Além da precariedade da Escola Santa Luzia, na comunidade de São Sebastião da Serra Baixa, no quilômetro 4, da estrada do Açutuba, no município de Iranduba, a 25 km de Manaus, a comunidade está há 11 meses com a Unidade Básica de Saúde (UBS) Evandro Rogério, funcionando na residência de uma moradora da comunidade, assim como a secretaria da escola.

Sem um posto de saúde descente, a comunidade sofre com a falta de medicamentos e de infraestrutura. Os moradores dizem que foram esquecidos pelo poder público e vivem em total abandono.

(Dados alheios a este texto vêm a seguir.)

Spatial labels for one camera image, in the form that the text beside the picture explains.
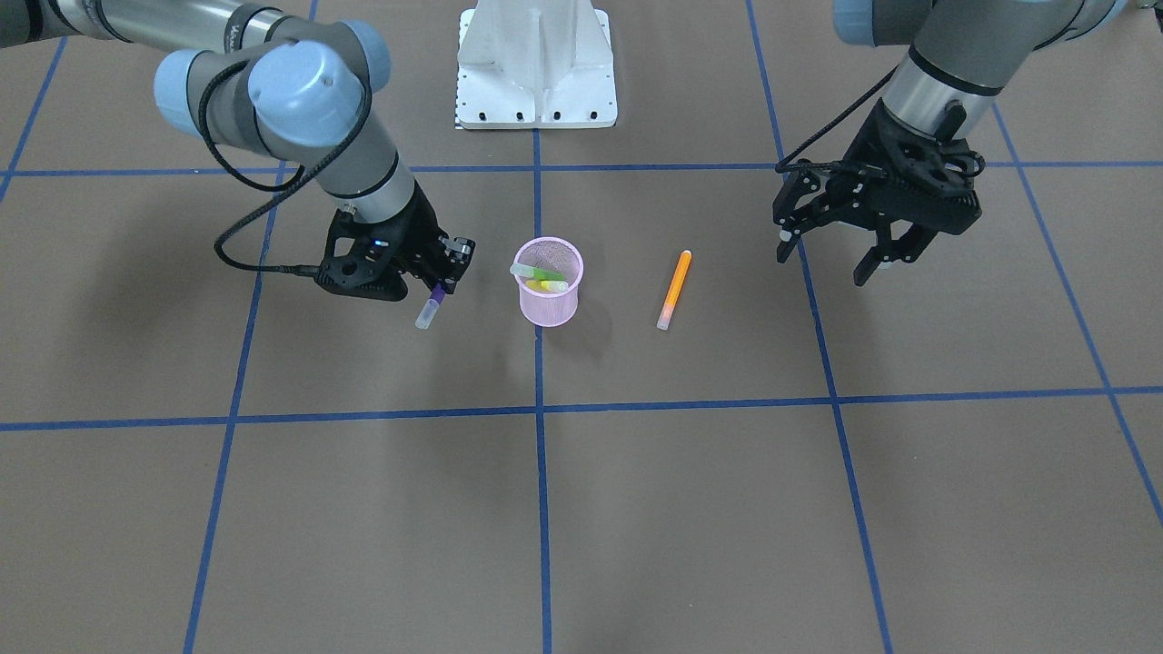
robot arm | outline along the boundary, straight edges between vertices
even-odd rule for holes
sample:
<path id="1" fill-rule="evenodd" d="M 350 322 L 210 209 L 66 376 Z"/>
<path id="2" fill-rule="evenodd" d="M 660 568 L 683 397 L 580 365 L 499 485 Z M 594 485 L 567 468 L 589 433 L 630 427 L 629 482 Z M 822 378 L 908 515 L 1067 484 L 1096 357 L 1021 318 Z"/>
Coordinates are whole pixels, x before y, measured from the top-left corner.
<path id="1" fill-rule="evenodd" d="M 844 41 L 909 49 L 841 161 L 780 162 L 777 170 L 792 175 L 773 204 L 783 241 L 778 261 L 787 261 L 813 228 L 862 227 L 876 233 L 876 246 L 852 273 L 863 286 L 878 268 L 916 261 L 939 233 L 969 229 L 982 214 L 973 178 L 985 164 L 965 141 L 970 130 L 1030 52 L 1085 35 L 1125 3 L 836 0 L 836 31 Z M 912 225 L 893 239 L 898 220 Z"/>
<path id="2" fill-rule="evenodd" d="M 333 293 L 390 301 L 407 294 L 404 272 L 430 290 L 455 292 L 476 244 L 438 227 L 387 130 L 370 116 L 371 94 L 387 84 L 391 62 L 368 23 L 324 26 L 233 0 L 0 0 L 0 15 L 7 19 L 0 45 L 80 34 L 173 51 L 154 84 L 171 125 L 211 145 L 302 164 L 306 175 L 280 187 L 272 202 L 312 178 L 319 182 L 338 206 L 322 261 L 262 270 L 305 275 Z M 215 249 L 230 265 L 258 270 L 222 250 L 247 221 L 223 234 Z"/>

orange marker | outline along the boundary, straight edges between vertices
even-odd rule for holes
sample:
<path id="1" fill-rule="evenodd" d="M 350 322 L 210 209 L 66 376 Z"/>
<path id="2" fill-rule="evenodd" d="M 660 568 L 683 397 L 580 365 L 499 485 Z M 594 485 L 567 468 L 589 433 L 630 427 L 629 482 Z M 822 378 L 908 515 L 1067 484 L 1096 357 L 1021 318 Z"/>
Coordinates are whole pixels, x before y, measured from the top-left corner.
<path id="1" fill-rule="evenodd" d="M 658 315 L 658 328 L 666 330 L 670 327 L 670 317 L 675 313 L 675 305 L 678 304 L 678 294 L 683 292 L 683 282 L 686 280 L 686 269 L 691 266 L 691 250 L 683 250 L 678 255 L 678 266 L 675 268 L 675 276 L 670 278 L 670 290 L 666 291 L 666 301 L 662 305 L 662 313 Z"/>

marker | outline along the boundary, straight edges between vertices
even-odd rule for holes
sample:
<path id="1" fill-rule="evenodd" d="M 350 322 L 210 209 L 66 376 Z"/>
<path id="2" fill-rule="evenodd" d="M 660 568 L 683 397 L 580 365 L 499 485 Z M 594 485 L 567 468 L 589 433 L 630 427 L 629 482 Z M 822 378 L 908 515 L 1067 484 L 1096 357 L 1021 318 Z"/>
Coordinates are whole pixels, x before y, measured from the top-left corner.
<path id="1" fill-rule="evenodd" d="M 564 293 L 570 287 L 566 282 L 538 282 L 537 279 L 526 279 L 525 285 L 540 293 Z"/>
<path id="2" fill-rule="evenodd" d="M 665 332 L 670 328 L 670 317 L 675 313 L 675 305 L 678 304 L 678 294 L 683 292 L 683 282 L 686 280 L 686 269 L 691 266 L 691 250 L 683 250 L 678 255 L 678 266 L 675 268 L 675 276 L 670 278 L 670 290 L 666 291 L 666 301 L 662 305 L 662 313 L 658 315 L 658 328 Z"/>
<path id="3" fill-rule="evenodd" d="M 561 272 L 554 272 L 552 270 L 545 270 L 542 268 L 534 268 L 531 265 L 526 265 L 523 263 L 514 263 L 509 266 L 509 272 L 516 275 L 518 277 L 529 277 L 530 279 L 549 280 L 549 282 L 564 282 L 565 276 Z"/>
<path id="4" fill-rule="evenodd" d="M 418 329 L 427 329 L 433 324 L 433 317 L 436 315 L 436 310 L 440 308 L 442 301 L 444 301 L 444 286 L 436 284 L 433 294 L 424 300 L 424 308 L 420 310 L 420 315 L 416 317 Z"/>

black cable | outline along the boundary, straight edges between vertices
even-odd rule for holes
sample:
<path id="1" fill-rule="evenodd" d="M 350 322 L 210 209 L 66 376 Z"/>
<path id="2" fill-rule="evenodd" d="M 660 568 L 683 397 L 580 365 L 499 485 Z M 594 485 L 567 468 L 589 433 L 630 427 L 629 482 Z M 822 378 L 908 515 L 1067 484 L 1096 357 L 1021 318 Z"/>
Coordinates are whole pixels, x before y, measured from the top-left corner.
<path id="1" fill-rule="evenodd" d="M 219 258 L 222 260 L 223 263 L 226 263 L 231 268 L 237 268 L 240 270 L 249 270 L 251 272 L 283 272 L 287 275 L 298 275 L 300 277 L 314 277 L 319 272 L 317 265 L 254 265 L 249 263 L 242 263 L 230 258 L 230 256 L 222 250 L 222 246 L 224 246 L 226 242 L 230 240 L 230 237 L 241 232 L 242 228 L 247 227 L 248 225 L 257 220 L 259 216 L 271 211 L 272 208 L 279 206 L 284 200 L 286 200 L 291 196 L 295 194 L 300 189 L 306 186 L 308 182 L 311 182 L 320 172 L 322 172 L 323 169 L 330 165 L 331 162 L 338 158 L 344 150 L 348 149 L 348 145 L 350 145 L 351 142 L 356 140 L 356 136 L 358 136 L 359 133 L 363 130 L 364 125 L 368 122 L 368 118 L 371 115 L 371 94 L 372 94 L 371 87 L 368 86 L 368 84 L 365 83 L 363 85 L 363 98 L 359 104 L 359 118 L 358 120 L 356 120 L 356 125 L 355 127 L 351 128 L 351 131 L 349 131 L 348 135 L 343 137 L 343 141 L 340 141 L 338 145 L 336 145 L 330 152 L 328 152 L 327 156 L 320 159 L 319 163 L 312 166 L 309 171 L 307 171 L 301 176 L 297 175 L 294 179 L 285 184 L 284 185 L 285 190 L 280 191 L 277 196 L 271 198 L 266 204 L 248 213 L 245 216 L 242 218 L 242 220 L 235 222 L 226 232 L 219 235 L 217 240 L 214 241 L 214 253 L 217 254 Z"/>
<path id="2" fill-rule="evenodd" d="M 242 182 L 247 186 L 250 186 L 251 189 L 255 189 L 257 191 L 264 191 L 266 193 L 278 193 L 280 191 L 290 189 L 292 184 L 299 180 L 299 178 L 304 173 L 304 166 L 299 166 L 299 170 L 295 171 L 294 176 L 292 176 L 291 179 L 284 184 L 278 184 L 274 186 L 262 184 L 247 177 L 238 169 L 230 165 L 230 163 L 226 161 L 226 157 L 222 156 L 222 152 L 219 151 L 217 143 L 215 143 L 214 138 L 211 137 L 209 121 L 207 120 L 207 114 L 209 113 L 209 106 L 211 106 L 211 97 L 214 94 L 214 91 L 216 91 L 219 86 L 222 86 L 222 84 L 227 79 L 230 79 L 230 77 L 242 72 L 242 70 L 245 69 L 249 64 L 250 64 L 249 61 L 230 64 L 226 69 L 219 71 L 219 73 L 215 74 L 213 78 L 211 78 L 209 84 L 206 85 L 206 90 L 202 91 L 201 99 L 198 101 L 198 133 L 201 134 L 202 143 L 206 143 L 206 148 L 209 149 L 211 155 L 214 157 L 214 161 L 216 161 L 219 165 L 222 166 L 222 170 L 230 173 L 230 177 L 234 177 L 238 182 Z"/>
<path id="3" fill-rule="evenodd" d="M 776 172 L 783 175 L 785 172 L 792 172 L 792 171 L 797 171 L 797 170 L 812 170 L 812 169 L 814 169 L 814 170 L 832 170 L 833 168 L 835 168 L 834 163 L 797 163 L 797 164 L 793 164 L 791 162 L 792 162 L 792 159 L 794 159 L 795 157 L 798 157 L 804 150 L 808 149 L 812 145 L 812 143 L 815 143 L 816 141 L 819 141 L 820 138 L 822 138 L 825 134 L 827 134 L 827 133 L 832 131 L 833 129 L 835 129 L 835 127 L 837 125 L 840 125 L 841 122 L 844 122 L 844 119 L 847 119 L 848 116 L 852 115 L 852 112 L 855 112 L 856 109 L 861 108 L 861 106 L 864 102 L 868 102 L 869 98 L 871 98 L 872 95 L 876 95 L 877 91 L 880 91 L 882 88 L 884 88 L 885 84 L 889 84 L 889 80 L 892 79 L 893 73 L 896 73 L 896 72 L 897 72 L 897 69 L 893 67 L 891 71 L 889 71 L 887 74 L 885 74 L 883 78 L 880 78 L 880 81 L 877 81 L 872 86 L 872 88 L 869 88 L 863 95 L 859 97 L 858 100 L 856 100 L 855 102 L 852 102 L 851 106 L 849 106 L 847 109 L 844 109 L 843 112 L 841 112 L 841 114 L 839 116 L 836 116 L 832 122 L 829 122 L 828 125 L 823 126 L 822 129 L 820 129 L 819 131 L 816 131 L 815 134 L 813 134 L 812 136 L 809 136 L 808 140 L 805 141 L 804 143 L 801 143 L 799 148 L 795 148 L 794 150 L 792 150 L 792 154 L 787 155 L 779 163 L 776 164 Z"/>

blue joint cap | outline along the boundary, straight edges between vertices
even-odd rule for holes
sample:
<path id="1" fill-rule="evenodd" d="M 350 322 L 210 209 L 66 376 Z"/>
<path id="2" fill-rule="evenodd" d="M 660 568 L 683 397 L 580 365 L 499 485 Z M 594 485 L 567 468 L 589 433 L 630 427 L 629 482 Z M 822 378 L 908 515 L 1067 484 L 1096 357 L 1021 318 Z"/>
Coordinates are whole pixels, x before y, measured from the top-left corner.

De acordo com a parteira Francisca Célia Almeida de Oliveira, 60, viver na Serra Baixa, está cada vez mais difícil, sem estrutura para nada, o que resta é esperar pela boa vontade do próximo. “Eu não tenho mais  forças e nem paciência para me deslocar ao Iranduba, atrás de um posto de saúde que possa me atender em razão da distância. Não tenho mais idade para isso, posso  morrer no caminho”. 

Atendimento

A professora Leda de Lima Vargas, 35, precisou  de atendimento de primeiros socorros e foi levada para a casa da mãe de  um enfermeiro da UBS. O local, atualmente, está  sendo usado como  posto de saúde e não tem estrutura para realizar nenhum atendimento.

“Não tem remédio, o banheiro é o mesmo que a dona da casa utiliza. Atender alguém na sala e ouvir a panela de feijão no fogo é muito constrangedor. Na verdade é total falta de respeito com o ser humano”,  destacou o enfermeiro.

Uma técnica de enfermagem, que preferiu não revelar o nome, por receio de represália, comentou que o posto improvisado era para funcionar na casa de um morador, apenas durante a reforma e esta iria durar apenas  dois meses. “Ninguém tinha ideia que iríamos passar por esta situações, era apenas uma reforma em pouca coisa, mas aí resolveram abandonar”, disse.